#### ACTIVITY:
Which lines in the records below contain the word "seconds"? Copy each one out.

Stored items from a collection
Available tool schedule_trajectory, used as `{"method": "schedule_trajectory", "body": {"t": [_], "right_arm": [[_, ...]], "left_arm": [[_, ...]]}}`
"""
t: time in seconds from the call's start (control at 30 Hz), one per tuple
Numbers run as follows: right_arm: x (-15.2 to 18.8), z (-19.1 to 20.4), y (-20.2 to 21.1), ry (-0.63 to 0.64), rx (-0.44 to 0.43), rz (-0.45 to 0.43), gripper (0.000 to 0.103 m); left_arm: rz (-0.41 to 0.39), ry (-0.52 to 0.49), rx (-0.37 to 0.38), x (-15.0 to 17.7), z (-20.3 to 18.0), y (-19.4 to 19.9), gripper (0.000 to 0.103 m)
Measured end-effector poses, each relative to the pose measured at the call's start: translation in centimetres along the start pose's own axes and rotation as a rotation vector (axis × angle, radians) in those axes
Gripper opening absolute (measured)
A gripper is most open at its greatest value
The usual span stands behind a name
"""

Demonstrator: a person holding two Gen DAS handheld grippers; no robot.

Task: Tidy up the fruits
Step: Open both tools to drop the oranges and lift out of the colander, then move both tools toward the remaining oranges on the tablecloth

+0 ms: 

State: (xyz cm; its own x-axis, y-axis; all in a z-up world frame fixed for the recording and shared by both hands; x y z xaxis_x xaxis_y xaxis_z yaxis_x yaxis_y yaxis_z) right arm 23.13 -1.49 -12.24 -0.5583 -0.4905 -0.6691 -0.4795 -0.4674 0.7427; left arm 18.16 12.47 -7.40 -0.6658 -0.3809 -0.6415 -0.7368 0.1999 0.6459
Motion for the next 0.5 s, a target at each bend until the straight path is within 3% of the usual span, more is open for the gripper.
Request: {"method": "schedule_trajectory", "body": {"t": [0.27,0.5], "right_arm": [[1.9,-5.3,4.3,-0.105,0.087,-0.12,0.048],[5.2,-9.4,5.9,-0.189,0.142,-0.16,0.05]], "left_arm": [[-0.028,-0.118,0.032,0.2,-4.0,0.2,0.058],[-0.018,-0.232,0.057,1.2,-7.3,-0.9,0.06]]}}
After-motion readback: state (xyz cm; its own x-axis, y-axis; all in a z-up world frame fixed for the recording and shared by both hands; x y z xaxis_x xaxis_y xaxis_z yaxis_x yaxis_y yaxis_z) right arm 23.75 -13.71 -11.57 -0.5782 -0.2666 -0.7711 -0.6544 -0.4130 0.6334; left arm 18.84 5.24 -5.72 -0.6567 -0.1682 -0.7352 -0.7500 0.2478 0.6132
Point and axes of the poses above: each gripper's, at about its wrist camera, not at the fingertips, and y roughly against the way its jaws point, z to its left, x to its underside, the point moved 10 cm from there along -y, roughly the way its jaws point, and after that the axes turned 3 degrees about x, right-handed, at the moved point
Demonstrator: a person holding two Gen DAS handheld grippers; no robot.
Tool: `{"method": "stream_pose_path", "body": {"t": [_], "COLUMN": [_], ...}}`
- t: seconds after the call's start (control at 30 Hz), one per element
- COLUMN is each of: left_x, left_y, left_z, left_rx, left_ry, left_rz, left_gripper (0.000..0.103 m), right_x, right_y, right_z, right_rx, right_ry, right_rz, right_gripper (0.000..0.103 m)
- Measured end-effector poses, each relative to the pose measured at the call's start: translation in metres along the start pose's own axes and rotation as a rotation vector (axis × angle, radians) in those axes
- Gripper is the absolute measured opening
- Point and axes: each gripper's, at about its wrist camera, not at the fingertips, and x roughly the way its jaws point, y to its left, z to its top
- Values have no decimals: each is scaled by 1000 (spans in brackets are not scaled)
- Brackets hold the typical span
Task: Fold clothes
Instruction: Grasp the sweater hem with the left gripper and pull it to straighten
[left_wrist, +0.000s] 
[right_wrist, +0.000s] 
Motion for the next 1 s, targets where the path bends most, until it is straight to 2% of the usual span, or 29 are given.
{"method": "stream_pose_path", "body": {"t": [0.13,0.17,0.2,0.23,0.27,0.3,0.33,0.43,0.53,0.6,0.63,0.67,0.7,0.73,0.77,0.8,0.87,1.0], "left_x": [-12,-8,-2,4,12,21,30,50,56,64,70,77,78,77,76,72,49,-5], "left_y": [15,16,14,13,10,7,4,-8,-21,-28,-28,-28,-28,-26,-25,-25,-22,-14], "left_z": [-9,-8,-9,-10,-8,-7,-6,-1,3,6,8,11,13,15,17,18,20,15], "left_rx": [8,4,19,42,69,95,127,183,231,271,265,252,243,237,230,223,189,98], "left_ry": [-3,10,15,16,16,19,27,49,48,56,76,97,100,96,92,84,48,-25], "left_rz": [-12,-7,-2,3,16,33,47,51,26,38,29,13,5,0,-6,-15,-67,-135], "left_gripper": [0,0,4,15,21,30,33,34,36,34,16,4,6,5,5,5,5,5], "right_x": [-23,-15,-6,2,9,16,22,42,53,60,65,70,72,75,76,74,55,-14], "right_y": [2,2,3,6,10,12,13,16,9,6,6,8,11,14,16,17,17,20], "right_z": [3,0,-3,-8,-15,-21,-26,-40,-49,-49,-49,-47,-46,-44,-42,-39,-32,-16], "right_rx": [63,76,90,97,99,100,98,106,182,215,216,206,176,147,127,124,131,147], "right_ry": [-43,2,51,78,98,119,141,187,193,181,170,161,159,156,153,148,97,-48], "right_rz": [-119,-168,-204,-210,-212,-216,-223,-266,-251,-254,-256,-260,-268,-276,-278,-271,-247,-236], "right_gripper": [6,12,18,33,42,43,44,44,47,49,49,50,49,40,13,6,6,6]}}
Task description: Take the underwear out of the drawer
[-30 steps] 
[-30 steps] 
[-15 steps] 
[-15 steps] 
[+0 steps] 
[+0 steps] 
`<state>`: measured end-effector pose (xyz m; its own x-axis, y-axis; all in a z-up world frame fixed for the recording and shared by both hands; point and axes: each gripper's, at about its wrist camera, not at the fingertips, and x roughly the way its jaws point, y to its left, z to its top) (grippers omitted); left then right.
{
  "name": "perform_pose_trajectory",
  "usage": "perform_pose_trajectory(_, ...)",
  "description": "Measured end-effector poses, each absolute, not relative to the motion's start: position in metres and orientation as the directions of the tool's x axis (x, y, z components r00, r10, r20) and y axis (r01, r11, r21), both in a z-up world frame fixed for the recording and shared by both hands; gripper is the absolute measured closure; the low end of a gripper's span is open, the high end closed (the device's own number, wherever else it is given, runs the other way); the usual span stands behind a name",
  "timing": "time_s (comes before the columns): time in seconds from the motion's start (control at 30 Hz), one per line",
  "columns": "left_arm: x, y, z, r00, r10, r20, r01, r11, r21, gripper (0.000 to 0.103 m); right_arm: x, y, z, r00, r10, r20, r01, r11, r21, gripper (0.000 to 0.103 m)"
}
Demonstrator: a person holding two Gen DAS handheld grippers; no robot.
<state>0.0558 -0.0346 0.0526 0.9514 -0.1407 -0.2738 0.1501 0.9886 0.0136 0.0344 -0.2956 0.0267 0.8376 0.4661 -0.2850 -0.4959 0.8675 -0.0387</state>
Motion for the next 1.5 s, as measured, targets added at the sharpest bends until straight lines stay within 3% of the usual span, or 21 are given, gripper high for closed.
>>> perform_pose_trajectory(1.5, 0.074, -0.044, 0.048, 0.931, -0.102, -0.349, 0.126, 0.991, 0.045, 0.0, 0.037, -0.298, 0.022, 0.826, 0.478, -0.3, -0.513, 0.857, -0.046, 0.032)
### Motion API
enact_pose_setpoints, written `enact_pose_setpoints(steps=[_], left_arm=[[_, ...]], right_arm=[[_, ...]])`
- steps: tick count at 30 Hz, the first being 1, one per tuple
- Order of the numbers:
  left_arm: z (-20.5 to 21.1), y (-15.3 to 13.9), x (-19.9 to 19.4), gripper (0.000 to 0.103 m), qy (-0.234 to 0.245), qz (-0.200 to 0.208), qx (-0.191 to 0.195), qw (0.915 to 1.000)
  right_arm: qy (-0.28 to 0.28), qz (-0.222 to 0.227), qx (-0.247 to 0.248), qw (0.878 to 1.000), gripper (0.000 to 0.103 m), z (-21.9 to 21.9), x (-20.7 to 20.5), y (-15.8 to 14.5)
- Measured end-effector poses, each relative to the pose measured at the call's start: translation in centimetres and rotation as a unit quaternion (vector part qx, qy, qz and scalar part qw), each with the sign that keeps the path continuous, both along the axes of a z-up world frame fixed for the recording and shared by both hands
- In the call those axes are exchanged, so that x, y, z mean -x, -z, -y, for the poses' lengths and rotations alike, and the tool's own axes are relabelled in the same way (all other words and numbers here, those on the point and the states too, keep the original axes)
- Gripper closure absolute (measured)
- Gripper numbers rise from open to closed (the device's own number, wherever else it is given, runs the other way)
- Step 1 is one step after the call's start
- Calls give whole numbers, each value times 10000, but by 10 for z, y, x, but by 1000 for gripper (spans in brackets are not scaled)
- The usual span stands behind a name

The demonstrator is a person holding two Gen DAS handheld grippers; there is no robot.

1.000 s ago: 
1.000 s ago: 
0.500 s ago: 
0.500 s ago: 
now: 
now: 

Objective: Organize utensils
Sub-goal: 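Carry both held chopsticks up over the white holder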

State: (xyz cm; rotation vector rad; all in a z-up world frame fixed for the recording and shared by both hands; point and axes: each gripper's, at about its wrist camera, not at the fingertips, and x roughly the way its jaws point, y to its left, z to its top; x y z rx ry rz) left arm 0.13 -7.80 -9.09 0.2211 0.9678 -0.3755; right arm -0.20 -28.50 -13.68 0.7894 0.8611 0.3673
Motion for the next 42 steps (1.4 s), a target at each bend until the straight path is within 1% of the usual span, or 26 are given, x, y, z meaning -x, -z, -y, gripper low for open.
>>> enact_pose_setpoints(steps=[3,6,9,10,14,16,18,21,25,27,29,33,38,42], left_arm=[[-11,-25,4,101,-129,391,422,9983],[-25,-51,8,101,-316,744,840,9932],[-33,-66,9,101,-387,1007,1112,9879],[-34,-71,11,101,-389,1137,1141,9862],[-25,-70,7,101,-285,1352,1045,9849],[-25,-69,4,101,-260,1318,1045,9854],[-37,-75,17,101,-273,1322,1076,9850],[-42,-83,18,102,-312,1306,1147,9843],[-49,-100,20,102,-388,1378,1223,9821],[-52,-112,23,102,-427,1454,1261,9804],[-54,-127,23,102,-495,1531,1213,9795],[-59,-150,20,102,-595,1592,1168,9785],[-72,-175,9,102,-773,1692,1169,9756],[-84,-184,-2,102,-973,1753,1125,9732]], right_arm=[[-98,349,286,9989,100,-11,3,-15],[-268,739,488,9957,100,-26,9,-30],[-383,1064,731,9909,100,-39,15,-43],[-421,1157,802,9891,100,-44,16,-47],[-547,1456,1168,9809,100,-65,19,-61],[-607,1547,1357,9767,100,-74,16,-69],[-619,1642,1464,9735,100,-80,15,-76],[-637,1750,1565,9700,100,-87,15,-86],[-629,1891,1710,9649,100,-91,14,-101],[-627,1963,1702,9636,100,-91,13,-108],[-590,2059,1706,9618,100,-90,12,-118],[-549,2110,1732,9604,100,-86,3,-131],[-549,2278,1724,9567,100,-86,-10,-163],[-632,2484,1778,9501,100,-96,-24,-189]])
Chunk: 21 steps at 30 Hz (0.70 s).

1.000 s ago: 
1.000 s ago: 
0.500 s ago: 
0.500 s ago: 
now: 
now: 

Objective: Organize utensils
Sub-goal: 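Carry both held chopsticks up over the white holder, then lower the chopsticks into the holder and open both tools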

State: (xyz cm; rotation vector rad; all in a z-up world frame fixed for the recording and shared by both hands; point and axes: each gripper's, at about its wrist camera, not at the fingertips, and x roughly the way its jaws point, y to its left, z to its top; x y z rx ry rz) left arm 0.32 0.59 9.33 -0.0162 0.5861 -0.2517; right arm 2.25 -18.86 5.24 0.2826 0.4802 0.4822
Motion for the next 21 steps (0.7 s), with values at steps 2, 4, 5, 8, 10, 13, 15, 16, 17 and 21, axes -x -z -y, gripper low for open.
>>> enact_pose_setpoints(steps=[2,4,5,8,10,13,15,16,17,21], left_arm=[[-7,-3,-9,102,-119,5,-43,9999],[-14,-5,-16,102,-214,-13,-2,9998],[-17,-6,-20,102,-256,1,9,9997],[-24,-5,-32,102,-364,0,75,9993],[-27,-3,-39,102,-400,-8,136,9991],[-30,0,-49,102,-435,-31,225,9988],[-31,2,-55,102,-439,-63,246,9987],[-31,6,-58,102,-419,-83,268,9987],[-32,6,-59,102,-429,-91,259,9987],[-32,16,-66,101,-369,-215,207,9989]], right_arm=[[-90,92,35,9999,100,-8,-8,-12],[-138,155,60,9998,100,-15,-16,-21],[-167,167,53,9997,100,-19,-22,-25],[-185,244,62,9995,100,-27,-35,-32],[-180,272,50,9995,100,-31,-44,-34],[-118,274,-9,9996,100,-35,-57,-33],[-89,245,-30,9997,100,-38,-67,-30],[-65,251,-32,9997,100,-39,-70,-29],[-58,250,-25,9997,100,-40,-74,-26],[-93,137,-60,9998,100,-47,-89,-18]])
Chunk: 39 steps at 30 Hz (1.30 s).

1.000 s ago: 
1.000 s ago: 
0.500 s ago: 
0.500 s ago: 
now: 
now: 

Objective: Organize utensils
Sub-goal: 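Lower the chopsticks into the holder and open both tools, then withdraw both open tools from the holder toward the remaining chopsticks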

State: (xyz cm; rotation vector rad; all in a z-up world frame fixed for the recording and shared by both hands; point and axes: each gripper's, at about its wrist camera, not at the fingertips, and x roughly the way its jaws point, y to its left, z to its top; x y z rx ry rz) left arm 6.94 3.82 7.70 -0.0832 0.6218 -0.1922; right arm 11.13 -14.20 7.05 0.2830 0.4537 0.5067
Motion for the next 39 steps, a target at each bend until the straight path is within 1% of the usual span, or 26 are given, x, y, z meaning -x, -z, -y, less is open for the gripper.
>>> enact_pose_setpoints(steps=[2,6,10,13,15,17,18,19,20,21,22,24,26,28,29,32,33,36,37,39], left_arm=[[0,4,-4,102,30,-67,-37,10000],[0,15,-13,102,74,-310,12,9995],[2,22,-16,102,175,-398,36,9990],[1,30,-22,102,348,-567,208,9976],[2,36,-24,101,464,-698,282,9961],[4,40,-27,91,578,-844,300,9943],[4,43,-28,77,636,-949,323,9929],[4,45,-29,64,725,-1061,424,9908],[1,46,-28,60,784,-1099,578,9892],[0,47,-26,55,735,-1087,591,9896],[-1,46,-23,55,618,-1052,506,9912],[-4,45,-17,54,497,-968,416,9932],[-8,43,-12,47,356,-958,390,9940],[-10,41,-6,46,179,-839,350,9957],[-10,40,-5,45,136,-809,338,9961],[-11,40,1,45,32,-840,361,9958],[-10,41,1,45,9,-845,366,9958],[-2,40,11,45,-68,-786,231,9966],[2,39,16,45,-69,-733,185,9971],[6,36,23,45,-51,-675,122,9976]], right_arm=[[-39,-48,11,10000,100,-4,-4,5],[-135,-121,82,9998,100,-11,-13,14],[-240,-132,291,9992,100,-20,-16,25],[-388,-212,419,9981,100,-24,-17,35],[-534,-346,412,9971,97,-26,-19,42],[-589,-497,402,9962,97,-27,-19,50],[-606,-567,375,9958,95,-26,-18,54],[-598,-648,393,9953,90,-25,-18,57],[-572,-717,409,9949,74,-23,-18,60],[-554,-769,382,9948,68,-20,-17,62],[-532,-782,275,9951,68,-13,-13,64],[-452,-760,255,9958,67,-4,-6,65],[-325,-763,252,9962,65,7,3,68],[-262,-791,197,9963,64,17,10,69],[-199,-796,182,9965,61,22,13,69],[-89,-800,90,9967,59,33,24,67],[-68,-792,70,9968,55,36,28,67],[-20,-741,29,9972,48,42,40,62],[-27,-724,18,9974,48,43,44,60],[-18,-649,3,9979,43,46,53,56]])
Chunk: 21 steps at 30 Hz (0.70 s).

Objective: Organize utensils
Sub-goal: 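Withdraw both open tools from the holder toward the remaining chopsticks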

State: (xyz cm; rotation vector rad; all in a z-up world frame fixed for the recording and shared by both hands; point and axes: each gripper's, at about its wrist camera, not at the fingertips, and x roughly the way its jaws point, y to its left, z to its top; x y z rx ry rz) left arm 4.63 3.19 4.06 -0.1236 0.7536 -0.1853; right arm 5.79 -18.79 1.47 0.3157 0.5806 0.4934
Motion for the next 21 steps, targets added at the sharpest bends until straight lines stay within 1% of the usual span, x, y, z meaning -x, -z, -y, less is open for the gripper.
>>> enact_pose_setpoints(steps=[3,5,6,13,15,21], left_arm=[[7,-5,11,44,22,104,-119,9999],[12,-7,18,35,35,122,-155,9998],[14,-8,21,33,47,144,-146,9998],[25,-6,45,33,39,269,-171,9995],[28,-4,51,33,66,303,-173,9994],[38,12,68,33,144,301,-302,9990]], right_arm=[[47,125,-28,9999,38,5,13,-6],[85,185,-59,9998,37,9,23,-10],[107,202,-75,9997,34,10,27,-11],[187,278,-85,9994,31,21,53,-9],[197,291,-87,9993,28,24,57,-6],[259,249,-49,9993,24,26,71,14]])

#### RESULT OF THIS TASK:
t: time in seconds from the call's start (control at 30 Hz), one per tuple
- t: seconds after the call's start (control at 30 Hz), one per element
  "timing": "time_s (comes before the columns): time in seconds from the motion's start (control at 30 Hz), one per line",

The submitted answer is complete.